Leaving the second mate with the crew to heave in the shark, I walked aft to join the Captain. While passing the galley I could hear the cook singing, "Marchons, marchons,"—I knew it would be dangerous to interrupt him.

After heaving about twenty minutes the shark was alongside with the head about three feet out of water.

"Belay!" roared the Captain, "come aft, here, a couple of you. Slip a running bowline over his head, we must not lose him. That is the way. Take a turn around the mast. All right aft. Heave away on your capstan."

As the enemy of every sailor who sails the seas came alongside, with him came the strains of the old capstan chantey:

"Sally Brown, I love your daughter,
Heave, ho, roll and go,
For seven long years I courted Sally,
I spent my money on Sally Brown."

Before the second verse of the aged Sally was finished, Black Fin was ours to do and dare.

"Make fast forward," shouted the Captain, "and bring your capstan bars aft. One of you get the crowbar from the donkey-room."

If there is anything in this world that a sailor loves, it is to kill a shark. We secured him safely on the deck-load, for they are not to be trusted out of water, especially if one gets too near to the head or tail. This monster measured seventeen feet, six inches. With capstan bars, crowbar and sharp knives it didn't take long to take the fight out of him.

After being cut up, the choice parts were given to members of the crew, such as the backbone for a walking-stick, the gall for cleaning shoes and so forth.

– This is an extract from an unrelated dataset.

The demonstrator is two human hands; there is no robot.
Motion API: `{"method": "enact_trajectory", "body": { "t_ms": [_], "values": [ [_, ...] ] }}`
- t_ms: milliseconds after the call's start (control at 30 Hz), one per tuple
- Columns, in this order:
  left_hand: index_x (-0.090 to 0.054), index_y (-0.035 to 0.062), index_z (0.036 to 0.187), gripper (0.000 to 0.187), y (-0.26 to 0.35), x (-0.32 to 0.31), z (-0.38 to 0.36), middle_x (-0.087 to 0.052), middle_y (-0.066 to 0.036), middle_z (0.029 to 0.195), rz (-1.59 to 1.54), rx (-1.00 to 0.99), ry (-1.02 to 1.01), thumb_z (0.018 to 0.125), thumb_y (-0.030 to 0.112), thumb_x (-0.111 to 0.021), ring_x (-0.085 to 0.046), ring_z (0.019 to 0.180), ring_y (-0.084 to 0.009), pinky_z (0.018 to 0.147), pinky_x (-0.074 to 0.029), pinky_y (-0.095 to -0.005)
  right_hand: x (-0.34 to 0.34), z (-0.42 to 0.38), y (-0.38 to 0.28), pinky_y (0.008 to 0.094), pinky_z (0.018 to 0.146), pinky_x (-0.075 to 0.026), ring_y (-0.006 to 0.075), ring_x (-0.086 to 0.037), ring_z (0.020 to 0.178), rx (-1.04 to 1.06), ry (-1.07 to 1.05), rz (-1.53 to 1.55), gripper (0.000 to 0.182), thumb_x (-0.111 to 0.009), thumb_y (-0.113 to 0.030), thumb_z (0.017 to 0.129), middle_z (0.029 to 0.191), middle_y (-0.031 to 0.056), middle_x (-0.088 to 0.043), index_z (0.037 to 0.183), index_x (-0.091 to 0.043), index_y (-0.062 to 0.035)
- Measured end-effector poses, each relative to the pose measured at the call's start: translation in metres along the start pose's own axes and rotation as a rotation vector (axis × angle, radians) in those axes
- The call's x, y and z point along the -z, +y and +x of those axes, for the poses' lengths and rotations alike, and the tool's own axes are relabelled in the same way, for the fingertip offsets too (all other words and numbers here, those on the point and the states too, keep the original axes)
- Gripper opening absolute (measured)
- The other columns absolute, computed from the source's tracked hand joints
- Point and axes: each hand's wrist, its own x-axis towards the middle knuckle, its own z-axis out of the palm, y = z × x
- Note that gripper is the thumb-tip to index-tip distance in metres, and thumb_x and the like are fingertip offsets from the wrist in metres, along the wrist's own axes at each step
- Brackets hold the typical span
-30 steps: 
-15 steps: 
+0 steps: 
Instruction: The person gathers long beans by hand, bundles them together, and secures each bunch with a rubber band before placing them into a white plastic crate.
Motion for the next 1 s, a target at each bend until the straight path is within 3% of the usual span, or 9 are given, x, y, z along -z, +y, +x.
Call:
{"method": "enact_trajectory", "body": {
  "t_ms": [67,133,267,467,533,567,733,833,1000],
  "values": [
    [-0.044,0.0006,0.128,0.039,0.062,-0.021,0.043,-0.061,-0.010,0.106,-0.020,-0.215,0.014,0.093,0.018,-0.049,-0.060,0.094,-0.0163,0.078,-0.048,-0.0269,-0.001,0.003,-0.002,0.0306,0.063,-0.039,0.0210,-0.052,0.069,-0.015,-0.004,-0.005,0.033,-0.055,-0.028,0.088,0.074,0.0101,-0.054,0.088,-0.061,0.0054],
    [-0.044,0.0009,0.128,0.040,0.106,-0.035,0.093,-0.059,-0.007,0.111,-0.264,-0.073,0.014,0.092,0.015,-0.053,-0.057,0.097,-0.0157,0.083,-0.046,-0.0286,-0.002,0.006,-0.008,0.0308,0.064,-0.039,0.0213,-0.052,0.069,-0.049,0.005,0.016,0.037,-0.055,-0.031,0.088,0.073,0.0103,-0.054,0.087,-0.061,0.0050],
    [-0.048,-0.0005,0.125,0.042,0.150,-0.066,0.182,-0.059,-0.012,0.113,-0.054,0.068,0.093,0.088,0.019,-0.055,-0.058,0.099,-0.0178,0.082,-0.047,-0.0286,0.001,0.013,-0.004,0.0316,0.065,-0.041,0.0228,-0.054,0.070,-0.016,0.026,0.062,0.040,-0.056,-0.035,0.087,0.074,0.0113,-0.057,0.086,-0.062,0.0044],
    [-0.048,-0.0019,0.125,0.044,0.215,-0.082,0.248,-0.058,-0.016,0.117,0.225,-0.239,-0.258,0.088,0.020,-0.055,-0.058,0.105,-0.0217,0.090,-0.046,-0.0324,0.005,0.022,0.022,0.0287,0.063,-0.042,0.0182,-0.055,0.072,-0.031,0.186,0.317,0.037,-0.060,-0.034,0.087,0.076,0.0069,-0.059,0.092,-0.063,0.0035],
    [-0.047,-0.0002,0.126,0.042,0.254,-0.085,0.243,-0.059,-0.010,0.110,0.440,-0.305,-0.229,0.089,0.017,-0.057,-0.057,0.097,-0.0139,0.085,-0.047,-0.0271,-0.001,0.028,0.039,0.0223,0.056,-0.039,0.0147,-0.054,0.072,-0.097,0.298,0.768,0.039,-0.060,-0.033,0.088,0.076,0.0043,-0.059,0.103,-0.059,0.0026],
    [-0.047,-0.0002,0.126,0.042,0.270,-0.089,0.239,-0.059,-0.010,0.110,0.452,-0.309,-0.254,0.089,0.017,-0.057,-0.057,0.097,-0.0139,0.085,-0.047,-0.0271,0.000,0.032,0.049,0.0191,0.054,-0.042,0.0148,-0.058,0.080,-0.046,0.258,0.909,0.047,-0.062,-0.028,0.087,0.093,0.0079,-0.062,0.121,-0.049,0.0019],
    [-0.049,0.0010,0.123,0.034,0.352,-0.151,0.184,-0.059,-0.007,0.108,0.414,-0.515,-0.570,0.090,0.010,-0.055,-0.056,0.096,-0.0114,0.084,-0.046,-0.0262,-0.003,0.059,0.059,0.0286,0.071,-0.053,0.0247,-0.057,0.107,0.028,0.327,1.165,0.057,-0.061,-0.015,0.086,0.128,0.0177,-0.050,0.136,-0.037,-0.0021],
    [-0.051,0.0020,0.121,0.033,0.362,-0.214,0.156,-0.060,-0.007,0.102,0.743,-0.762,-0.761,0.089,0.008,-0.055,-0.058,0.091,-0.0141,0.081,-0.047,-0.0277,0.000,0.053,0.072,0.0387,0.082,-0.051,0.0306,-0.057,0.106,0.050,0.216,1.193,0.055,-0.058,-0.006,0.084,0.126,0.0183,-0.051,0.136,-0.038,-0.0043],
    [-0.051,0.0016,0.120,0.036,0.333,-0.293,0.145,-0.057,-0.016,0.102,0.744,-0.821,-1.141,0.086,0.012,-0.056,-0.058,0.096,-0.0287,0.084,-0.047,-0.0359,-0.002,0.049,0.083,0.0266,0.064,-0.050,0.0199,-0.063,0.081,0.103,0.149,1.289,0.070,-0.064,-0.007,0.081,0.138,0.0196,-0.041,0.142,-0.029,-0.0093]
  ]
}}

The eyeballs, when properly cured in the sunlight resemble oyster pearls. I took the most coveted part, the jaw, and when it was opened, it measured twenty-two inches. The Captain ordered what was left of him thrown overboard, and turning to me said, "Have the steward serve dinner."

"How about the other shark, sir?"

"Oh, we will leave him until after we eat."

After dinner there was no shark to be seen. "We have made a sad mistake," lamented the Captain. "We should not have thrown the first shark overboard. By doing that we have fed him to the second."